Earlier this month, the United Nations Committee Against Torture (CAT) expressed concern over the dangerous and discredited practice of conversion therapy being used on LGBT youth in the United States. This historic development came right after leaders from the National Center for Lesbian Rights' (NCLR) #BornPerfect campaign, Samantha Ames and Samuel Brinton, testified before the Committee and the U.S. State Department and asked them to address the practice with the U.S. government.
"For the first time, a United Nations committee recognized that conversion therapy is an issue of international human rights," said Ames, NCLR's #BornPerfect Campaign Coordinator. "We are incredibly grateful to the Committee Against Torture for raising up the voices of conversion therapy survivors, and ensuring their suffering is finally being vindicated. Today was a historic day for LGBT people in the United States and around the world. There is no going back."

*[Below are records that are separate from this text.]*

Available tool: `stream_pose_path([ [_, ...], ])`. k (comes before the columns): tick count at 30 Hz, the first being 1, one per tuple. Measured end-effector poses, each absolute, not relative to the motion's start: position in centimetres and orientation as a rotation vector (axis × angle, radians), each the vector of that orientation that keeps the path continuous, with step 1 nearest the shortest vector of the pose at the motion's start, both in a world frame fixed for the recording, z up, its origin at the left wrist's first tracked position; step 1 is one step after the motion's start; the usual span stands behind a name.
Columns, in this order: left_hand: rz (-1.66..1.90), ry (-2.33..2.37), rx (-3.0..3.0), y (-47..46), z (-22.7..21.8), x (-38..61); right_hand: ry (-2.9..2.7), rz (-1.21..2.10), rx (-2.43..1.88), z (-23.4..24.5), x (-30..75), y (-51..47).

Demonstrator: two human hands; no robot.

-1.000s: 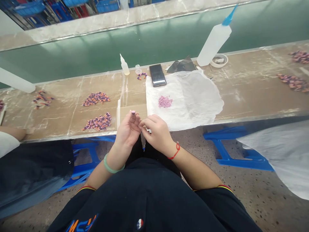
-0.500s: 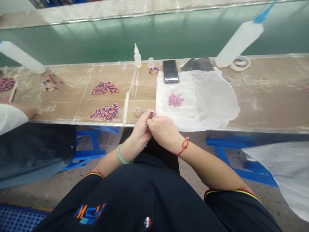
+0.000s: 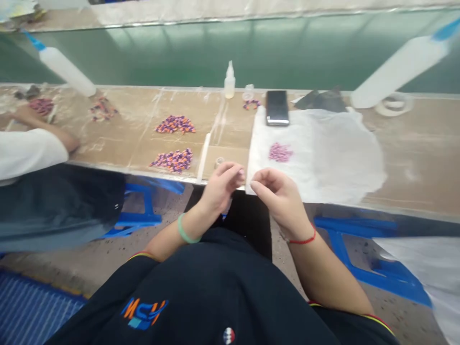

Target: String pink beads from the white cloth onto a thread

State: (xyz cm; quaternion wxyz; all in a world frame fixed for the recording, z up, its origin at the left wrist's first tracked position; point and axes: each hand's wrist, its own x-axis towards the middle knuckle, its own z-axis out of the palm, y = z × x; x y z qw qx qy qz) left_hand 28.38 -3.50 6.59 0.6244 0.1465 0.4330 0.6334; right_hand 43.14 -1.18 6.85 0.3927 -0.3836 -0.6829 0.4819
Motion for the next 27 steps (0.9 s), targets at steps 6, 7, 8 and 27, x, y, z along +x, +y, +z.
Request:
stream_pose_path([
  [6,1.323,1.055,1.065,-5.2,7.8,26.6,-1.707,1.302,-0.89,9.0,43.3,-0.3],
  [7,1.321,1.055,1.08,-5.3,8.1,26.7,-1.752,1.242,-0.89,9.3,43.2,-0.2],
  [8,1.328,1.059,1.078,-5.5,8.3,26.8,-1.795,1.172,-0.892,9.5,43.2,-0.3],
  [27,1.157,0.745,0.49,-5.4,8.5,28.0,-1.954,0.119,-0.766,7.8,43.0,-0.4],
])
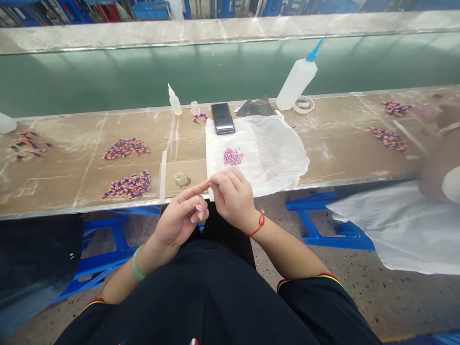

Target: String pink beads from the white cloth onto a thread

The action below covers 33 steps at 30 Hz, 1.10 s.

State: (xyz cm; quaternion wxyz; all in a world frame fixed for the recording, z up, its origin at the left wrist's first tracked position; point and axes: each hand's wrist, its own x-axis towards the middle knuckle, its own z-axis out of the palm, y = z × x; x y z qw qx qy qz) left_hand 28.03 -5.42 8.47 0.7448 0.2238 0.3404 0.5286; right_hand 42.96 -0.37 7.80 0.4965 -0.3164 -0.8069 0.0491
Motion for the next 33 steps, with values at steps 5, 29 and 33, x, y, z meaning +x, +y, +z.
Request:
stream_pose_path([
  [5,1.146,0.737,0.475,-5.5,8.5,27.8,-1.967,0.057,-0.719,7.4,43.0,-0.1],
  [29,1.268,1.102,1.007,-4.3,9.5,27.9,-1.457,1.45,-0.85,9.1,42.9,-1.2],
  [33,1.283,1.124,1.02,-4.2,9.3,28.1,-1.636,1.087,-0.914,9.1,42.7,-1.5],
])
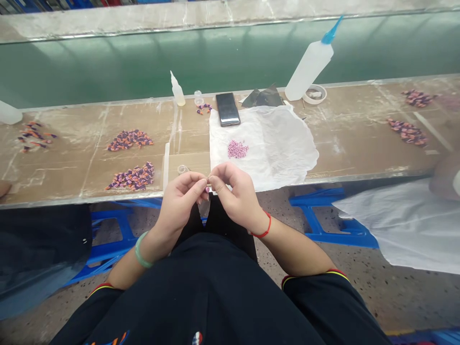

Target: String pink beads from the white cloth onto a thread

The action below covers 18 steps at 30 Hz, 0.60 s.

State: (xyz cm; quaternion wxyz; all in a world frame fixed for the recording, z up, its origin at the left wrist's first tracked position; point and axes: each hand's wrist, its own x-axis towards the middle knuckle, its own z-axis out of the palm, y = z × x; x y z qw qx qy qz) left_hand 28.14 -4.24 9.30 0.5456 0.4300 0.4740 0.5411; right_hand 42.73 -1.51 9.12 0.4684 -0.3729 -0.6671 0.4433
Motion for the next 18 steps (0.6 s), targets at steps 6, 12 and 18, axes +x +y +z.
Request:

Along with other signatories to the Convention Against Torture, the U.S. is reviewed by CAT about its compliance with the convention, which prevents both torture and cruel, inhuman and degrading treatment. In addition to conversion therapy, issues such as police violence, detention of prisoners in Guantanamo Bay and the sexual abuse of children by priests were raised as matters for the U.S. to address. The American delegation will have a chance to respond to these issues.
CAT members Jens Modvig of Denmark, Sabtyabhoosun Gupt Domah of Mauritius and Sapana Pradhan Malla of Nepal, repeatedly asked U.S. Department of State representatives why conversion therapy is still being practiced on LGBT youth despite the fact that it has been condemned by every major medical organization, and is known to lead to severe depression and even suicide.
"Hearing CAT bring this issue forward is a moment I will never forget," said Brinton, a co-chair of the #BornPerfect Advisory Committee who testified about his experience as a conversion therapy survivor. "Survivors generally feel that no one cares about the cruel, inhuman, and degrading treatment we suffered in conversion therapy. Somebody cares now. The Committee just used its voice to bring this issue forward and we survivors are never going to be silenced again."
NCLR's #BornPerfect campaign is a national effort aimed at ending conversion therapy in the next five years by passing laws across the country to protect LGBT youth, fighting in courtrooms to ensure their safety, and raising awareness about the serious harms caused by these dangerous practices.